The Glasgow branch of the nationwide, events-based political campaign Love Music Hate Racism are releasing a compilation album, The Beautiful Resistance. We chat to some of the organisers and artists involved in its creation

Feature by Eliza Gearty | 01 Dec 2020
  • The Beautiful Resistance

Raymie Kiernan can remember when the campaign Love Music Hate Racism really began. The Glaswegian organiser and campaigner was a "relatively new anti-racism activist" in 2002 – involved in the early protests that lead to the formation of the Glasgow Campaign to Welcome Refugees – when he first heard about a "free, anti-Nazi league carnival" taking place in the North of England. At the time, the overtly racist British National Party were gaining electoral successes in the region, and support in Glasgow too. Kiernan recalls the BNP creating "a horrible, hostile environment for asylum seekers in Sighthill." The "fascists were a threat," and he knew right away that the carnival, as part of a wider anti-racism movement to beat the BNP, was "absolutely crucial to support." 

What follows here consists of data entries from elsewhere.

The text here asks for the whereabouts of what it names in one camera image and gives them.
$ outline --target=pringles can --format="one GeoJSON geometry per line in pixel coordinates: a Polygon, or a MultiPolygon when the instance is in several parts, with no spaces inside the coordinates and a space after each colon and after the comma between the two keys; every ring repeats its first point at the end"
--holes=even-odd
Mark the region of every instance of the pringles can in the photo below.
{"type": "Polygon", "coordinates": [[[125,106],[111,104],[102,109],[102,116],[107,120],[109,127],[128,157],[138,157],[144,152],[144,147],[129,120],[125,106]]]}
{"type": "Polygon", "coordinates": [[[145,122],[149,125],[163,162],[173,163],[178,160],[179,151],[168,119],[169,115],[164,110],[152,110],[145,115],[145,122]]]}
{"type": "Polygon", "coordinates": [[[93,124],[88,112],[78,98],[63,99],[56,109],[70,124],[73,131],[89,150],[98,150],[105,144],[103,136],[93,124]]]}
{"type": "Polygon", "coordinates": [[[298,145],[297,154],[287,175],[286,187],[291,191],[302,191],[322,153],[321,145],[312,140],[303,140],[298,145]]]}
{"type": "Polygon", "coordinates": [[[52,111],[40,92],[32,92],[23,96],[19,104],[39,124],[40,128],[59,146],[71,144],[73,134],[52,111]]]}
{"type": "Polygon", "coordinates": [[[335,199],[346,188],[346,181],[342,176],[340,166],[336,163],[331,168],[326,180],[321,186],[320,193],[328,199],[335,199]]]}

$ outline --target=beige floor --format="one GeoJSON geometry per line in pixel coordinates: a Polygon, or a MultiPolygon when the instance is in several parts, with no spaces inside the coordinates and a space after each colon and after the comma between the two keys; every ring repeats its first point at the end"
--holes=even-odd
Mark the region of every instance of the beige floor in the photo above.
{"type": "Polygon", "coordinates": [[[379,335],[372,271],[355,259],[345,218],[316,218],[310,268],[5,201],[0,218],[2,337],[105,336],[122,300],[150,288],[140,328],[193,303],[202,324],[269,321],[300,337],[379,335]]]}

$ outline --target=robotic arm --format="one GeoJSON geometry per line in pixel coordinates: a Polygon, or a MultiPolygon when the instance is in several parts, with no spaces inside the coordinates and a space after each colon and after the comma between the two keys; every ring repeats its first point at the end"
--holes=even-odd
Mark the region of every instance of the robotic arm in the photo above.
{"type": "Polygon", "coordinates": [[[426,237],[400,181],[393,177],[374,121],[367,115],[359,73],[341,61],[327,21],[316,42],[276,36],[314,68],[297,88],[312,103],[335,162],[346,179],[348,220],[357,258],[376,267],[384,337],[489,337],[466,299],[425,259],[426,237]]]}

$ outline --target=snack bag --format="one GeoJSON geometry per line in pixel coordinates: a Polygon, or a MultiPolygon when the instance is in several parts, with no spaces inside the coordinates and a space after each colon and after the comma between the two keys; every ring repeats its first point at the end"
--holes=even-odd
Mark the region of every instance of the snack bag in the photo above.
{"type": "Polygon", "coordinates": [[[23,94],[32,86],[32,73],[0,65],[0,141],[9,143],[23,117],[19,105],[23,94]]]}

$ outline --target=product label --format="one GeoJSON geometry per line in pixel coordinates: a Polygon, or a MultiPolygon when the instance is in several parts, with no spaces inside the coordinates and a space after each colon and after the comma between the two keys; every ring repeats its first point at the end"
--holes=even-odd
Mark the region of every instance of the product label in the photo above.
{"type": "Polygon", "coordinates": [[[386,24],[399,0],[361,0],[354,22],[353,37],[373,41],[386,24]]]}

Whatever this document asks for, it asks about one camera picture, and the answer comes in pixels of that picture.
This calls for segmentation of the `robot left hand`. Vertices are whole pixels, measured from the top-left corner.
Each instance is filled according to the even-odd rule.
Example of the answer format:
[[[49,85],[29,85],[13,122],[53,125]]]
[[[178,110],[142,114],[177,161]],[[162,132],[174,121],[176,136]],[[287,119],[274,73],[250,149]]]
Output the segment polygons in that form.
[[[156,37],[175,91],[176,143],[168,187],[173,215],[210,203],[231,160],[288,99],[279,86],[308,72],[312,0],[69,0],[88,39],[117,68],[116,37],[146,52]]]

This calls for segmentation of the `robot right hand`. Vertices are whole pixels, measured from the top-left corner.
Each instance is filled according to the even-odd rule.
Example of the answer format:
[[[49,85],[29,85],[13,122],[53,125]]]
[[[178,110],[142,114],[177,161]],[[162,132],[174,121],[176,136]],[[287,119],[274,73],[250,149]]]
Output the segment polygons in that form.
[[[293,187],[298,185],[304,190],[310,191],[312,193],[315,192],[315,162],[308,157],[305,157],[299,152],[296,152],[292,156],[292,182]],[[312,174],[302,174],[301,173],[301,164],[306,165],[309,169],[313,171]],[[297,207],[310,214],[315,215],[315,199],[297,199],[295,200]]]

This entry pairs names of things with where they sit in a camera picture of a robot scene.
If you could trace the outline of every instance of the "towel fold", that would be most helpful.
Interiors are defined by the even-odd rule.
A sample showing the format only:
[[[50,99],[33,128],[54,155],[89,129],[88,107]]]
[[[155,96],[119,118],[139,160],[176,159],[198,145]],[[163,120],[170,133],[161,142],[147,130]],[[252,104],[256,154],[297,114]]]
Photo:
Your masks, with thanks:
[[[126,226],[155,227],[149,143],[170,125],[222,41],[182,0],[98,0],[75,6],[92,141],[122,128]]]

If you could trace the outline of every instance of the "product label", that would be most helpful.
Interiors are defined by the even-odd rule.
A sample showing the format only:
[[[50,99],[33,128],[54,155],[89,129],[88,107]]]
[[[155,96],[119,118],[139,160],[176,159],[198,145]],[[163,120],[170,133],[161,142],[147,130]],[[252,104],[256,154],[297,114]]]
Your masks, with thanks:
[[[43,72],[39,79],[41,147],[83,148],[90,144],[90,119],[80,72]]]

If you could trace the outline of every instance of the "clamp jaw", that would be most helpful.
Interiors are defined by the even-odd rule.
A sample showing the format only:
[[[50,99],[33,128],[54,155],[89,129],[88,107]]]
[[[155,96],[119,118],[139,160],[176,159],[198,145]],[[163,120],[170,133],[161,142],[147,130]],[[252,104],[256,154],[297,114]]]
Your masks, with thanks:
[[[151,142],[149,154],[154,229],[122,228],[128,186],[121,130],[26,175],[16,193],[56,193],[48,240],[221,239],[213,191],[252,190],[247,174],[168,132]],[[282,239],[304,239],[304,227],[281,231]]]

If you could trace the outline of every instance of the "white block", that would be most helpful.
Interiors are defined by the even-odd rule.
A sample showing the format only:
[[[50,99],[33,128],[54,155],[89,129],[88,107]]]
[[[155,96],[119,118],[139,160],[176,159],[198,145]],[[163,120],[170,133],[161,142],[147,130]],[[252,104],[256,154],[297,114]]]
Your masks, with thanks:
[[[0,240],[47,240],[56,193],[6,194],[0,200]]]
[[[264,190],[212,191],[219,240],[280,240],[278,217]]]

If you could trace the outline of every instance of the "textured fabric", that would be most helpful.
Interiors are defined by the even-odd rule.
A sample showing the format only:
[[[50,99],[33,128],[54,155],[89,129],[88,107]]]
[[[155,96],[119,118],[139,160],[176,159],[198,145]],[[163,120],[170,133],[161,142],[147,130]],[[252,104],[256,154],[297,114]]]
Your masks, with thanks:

Almost two decades on and Kiernan remembers the day of the carnival, now known as the first big Love Music Hate Racism concert, as something of a turning point. "It was a phenomenal day," he says of the festivities in Manchester's Platt Fields Park, headlined by Doves and Ms. Dynamite. "It was a music festival – people sitting in the park, enjoying themselves, communities mixing together, families, activists, music fans. To see how music can bring people together and also have this strong focus on anti-racism – that was a total game-changer for me." He returned to Glasgow soon after and started organising with the newly formed Love Music Hate Racism local group. Music, he realised, was emotive, joyful and unifying – it could be a powerful weapon in the fight against bigotry.

It's been 18 years since Kiernan stepped into that park to attend the first national Love Music Hate Racism carnival, and he's been involved in the Glasgow branch ever since. He sees the campaign as an "extra string to the anti-fascist movement's bow." In Glasgow, LMHR events are as fun and as raucous as any night out, but there is a political undercurrent to the partying. Gigs are often organised around national days of action, such as the UN anti-racism day; between musical acts and DJ sets, audiences are signposted to upcoming marches and meetings and urged to get involved with grassroots anti-racism groups. 

The Glasgow branch has seen an influx of new members over the last couple of years – many young, local musicians themselves – and instigated a prolific period of activity in 2019, organising numerous gigs, a Scottish mini-tour for the rapper Lowkey and a three-day stage at Doune the Rabbit Hole festival. In early 2020, they set their sights on making an album, a tangible manifestation of the energy, spirit, ethos and variety of their live gigs. They titled it The Beautiful Resistance.

Now, The Beautiful Resistance is complete and last month was released into the world. The finished product is a concoction of music, sonic art, spoken-word poetry and excerpts from speeches by Black Lives Matter and Stand Up To Racism activists.

Musically speaking, the album has something for everyone. Chris Bainbridge of Man of Moon, RAZA, Jill Lorean, The Kidney Flowers and Bee Asha Singh of The Honey Farm have all contributed – there are also some standout tracks by newer voices on the Scottish music scene, too. Tabby Detroit's bluesy, Amy Winehouse-reminiscent Trouble in Paradise; The Positive Experience's lyrical, earworm of a rap Coffin; and 2019 Celtic Connections Danny Kyle Stage winner Djana Gabrielle's soulful, meditative That Very First Day all prove that these artists are ones to watch.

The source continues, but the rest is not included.